▸ **EXERCISE OBJECTIVE**: The output is the lines below from the one with "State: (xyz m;" through the one with "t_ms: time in", both included, printed exactly and with no other line.

(Records from a data source)
# # # #

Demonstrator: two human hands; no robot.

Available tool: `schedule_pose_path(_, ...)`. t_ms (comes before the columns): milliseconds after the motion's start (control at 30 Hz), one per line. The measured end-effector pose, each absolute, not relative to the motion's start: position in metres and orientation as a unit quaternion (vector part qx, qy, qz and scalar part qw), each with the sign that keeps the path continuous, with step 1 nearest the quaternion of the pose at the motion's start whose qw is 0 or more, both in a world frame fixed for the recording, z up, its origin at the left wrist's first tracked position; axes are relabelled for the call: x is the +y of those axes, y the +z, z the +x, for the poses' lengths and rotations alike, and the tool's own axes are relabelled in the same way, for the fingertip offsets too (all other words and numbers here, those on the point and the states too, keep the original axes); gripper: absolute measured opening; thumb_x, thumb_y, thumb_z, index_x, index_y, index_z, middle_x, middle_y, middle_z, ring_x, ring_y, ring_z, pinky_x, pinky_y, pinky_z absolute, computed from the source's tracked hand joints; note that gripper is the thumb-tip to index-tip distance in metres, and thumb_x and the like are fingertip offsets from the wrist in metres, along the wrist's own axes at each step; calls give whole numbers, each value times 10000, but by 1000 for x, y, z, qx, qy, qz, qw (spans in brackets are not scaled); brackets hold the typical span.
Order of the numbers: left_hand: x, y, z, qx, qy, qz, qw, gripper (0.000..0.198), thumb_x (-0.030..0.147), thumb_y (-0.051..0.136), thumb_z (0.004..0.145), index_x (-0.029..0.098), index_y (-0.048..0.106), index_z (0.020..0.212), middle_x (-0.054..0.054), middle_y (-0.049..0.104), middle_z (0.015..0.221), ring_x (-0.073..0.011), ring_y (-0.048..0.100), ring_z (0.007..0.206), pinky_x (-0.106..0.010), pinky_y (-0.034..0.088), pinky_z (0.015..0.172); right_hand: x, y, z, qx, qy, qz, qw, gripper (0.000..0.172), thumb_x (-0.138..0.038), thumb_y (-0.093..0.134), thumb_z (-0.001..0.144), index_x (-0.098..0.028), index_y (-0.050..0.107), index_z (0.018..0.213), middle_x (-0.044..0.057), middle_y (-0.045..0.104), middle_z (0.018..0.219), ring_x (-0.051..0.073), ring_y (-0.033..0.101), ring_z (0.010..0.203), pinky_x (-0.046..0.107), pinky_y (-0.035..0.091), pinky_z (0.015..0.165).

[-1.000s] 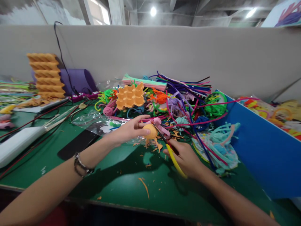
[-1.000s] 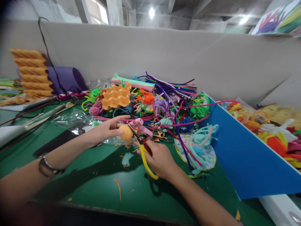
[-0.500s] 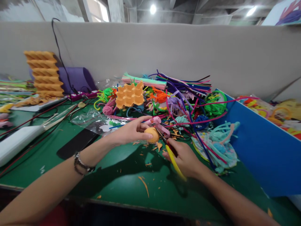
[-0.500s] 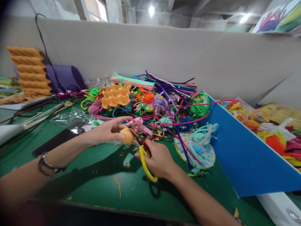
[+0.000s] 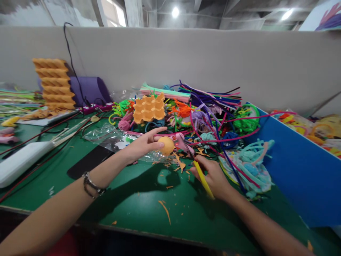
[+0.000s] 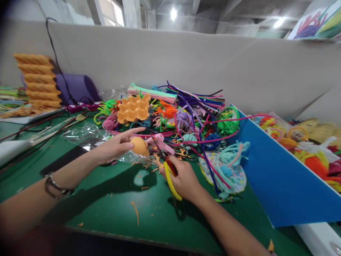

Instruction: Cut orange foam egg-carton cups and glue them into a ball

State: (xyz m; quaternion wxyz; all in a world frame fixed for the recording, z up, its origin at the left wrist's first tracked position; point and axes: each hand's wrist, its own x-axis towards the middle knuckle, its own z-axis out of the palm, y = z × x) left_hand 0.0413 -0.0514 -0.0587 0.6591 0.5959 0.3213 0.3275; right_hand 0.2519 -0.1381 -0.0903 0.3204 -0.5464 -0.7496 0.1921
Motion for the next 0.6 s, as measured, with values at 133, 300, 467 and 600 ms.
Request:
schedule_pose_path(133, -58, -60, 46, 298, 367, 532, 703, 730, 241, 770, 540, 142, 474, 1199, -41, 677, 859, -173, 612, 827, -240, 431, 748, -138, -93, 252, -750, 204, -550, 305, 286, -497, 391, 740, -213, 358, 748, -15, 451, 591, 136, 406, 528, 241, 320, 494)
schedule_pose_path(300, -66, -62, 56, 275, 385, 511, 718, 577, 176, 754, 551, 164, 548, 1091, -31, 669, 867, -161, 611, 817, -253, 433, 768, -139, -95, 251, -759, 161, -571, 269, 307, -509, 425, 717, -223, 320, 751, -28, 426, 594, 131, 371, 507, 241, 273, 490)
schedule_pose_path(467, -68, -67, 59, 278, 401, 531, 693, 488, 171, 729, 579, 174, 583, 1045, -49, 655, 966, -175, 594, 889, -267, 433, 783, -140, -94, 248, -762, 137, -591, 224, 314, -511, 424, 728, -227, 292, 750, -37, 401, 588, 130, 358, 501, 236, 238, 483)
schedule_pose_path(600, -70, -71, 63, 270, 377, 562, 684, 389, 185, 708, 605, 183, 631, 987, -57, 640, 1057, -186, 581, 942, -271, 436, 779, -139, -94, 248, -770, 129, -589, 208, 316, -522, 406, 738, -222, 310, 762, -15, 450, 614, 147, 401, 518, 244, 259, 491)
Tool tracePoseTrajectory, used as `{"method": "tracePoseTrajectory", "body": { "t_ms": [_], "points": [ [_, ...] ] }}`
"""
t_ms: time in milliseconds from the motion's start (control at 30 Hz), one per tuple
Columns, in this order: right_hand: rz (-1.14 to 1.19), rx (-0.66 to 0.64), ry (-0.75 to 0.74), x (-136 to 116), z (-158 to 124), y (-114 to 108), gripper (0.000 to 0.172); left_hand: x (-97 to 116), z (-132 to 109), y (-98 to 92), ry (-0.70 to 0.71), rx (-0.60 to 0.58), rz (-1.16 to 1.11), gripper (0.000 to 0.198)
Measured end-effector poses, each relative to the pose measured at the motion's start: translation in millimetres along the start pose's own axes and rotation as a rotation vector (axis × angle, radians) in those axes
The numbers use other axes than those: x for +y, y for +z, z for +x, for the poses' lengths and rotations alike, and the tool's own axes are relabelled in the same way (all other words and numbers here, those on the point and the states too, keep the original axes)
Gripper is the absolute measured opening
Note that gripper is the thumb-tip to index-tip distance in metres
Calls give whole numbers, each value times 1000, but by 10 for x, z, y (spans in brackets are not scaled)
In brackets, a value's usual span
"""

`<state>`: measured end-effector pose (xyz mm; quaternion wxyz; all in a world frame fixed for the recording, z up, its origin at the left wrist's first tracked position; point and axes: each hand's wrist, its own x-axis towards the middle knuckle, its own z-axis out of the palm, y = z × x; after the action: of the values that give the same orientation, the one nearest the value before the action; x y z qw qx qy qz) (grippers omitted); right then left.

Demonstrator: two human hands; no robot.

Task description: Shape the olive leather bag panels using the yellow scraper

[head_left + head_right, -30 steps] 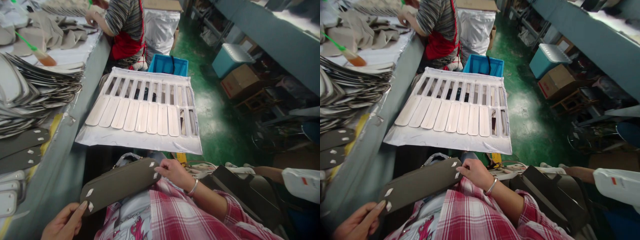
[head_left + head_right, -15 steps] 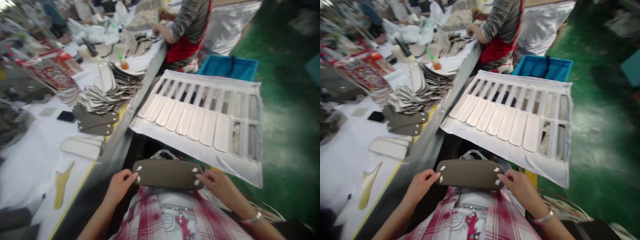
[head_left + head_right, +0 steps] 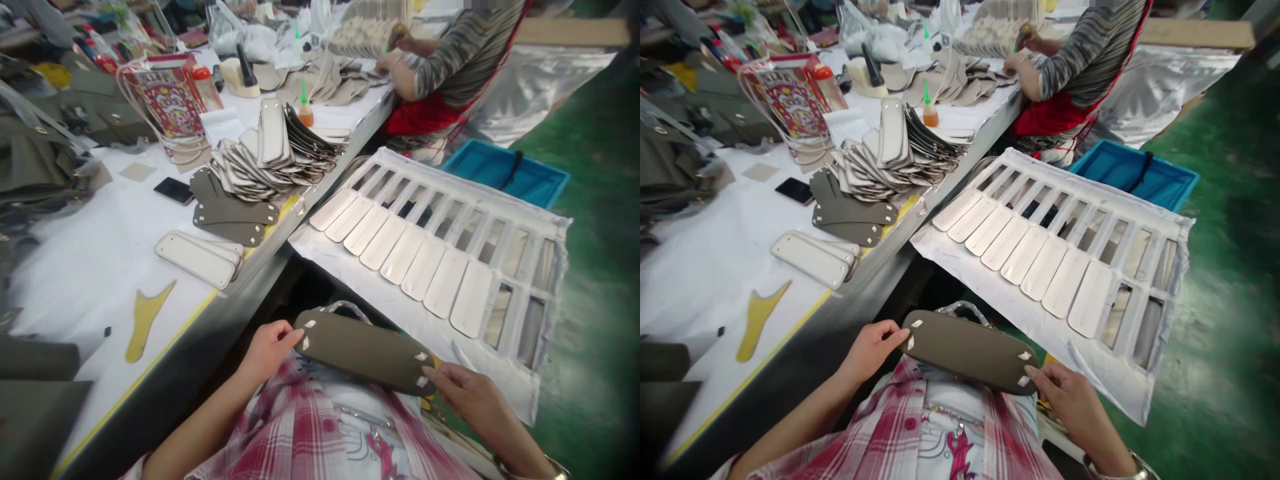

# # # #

▸ **RESPONSE BOX**:
State: (xyz m; quaternion wxyz; all in a world frame fixed for the recording, z up, its origin at the left wrist's first tracked position; point and axes: each hand's wrist, its own x-axis towards the middle knuckle, its own z-axis out of the palm, y = z × x) left_hand 0.0413 -0.0514 -0.0587 0.6591 0.5959 0.3213 0.3275; right_hand 0.2519 -0.1381 -0.0903 0.3204 -0.5464 -0.7496 0.1921
Motion for the next 0.6 s, as measured, with values at 133, 300, 467 and 600 ms.
Request:
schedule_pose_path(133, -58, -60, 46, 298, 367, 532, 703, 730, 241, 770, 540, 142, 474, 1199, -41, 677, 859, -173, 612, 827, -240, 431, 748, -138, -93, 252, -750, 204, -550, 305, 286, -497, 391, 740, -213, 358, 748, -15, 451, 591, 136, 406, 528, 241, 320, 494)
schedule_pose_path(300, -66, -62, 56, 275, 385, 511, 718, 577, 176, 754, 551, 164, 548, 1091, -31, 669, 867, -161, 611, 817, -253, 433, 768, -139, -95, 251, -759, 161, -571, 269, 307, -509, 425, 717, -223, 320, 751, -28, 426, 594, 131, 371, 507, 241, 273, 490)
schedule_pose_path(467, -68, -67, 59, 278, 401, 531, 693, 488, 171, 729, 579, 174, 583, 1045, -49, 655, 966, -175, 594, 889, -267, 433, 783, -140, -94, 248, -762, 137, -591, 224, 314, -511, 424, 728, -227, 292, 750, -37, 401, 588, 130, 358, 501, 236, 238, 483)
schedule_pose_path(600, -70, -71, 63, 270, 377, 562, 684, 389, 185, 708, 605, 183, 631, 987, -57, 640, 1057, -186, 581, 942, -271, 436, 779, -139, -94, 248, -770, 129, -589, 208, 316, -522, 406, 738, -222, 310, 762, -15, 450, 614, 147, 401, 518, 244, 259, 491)
Tool tracePoseTrajectory, used as `{"method": "tracePoseTrajectory", "body": { "t_ms": [_], "points": [ [_, ...] ] }}`
"""
t_ms: time in milliseconds from the motion's start (control at 30 Hz), one per tuple

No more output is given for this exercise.